» Work to be completed: Every line containing "blue" should be copied out. Go through the entries and find them.

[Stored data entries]
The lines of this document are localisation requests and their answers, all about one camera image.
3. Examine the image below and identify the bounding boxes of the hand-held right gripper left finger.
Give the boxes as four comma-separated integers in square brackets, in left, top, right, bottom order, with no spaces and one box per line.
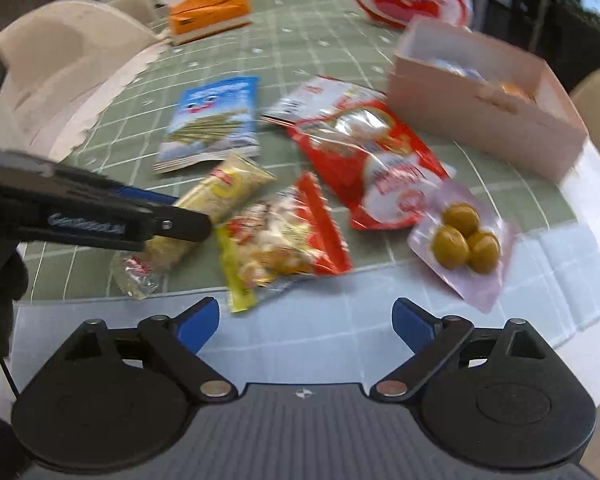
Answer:
[62,296,233,402]

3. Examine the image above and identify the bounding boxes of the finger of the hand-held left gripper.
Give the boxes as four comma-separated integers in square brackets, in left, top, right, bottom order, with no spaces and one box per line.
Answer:
[147,206,214,244]
[0,152,179,207]

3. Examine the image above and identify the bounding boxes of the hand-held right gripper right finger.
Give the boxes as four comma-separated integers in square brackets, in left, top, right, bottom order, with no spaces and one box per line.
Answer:
[371,297,548,401]

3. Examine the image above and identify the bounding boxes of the yellow rice cracker bar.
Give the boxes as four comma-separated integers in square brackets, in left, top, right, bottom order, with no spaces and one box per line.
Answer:
[111,154,277,302]

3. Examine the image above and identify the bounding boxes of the blue cartoon snack packet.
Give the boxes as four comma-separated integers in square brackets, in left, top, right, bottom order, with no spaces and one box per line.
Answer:
[154,76,262,175]

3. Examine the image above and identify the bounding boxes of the yellow red snack packet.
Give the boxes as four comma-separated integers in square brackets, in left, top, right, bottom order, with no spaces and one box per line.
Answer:
[215,171,354,314]

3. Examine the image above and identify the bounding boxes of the white snack packet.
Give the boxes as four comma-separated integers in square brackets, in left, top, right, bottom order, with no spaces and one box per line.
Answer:
[261,95,308,126]

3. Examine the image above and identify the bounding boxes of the large red snack bag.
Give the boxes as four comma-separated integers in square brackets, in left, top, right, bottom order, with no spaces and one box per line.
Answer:
[286,75,452,232]

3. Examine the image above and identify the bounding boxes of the pink cardboard box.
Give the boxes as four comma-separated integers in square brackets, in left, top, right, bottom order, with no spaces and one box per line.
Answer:
[387,19,589,184]

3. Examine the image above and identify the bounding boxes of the round bun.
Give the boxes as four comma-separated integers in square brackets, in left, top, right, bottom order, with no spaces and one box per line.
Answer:
[499,81,537,105]

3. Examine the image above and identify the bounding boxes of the blue silver snack packet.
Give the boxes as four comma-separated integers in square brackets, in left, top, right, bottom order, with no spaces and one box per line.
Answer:
[427,57,487,82]

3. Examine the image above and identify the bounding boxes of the person's left hand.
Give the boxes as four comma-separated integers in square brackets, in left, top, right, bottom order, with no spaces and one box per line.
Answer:
[0,245,29,357]

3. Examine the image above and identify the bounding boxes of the orange tissue box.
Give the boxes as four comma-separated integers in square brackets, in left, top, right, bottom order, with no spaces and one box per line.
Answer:
[160,0,254,46]

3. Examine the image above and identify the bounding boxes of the small black cabinet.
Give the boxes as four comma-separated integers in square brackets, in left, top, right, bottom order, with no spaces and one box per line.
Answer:
[480,0,552,54]

» Completed task:
3. Examine the image above and identify the bounding boxes of the blue cartoon snack packet.
3. Examine the image above and identify the bounding boxes of the blue silver snack packet.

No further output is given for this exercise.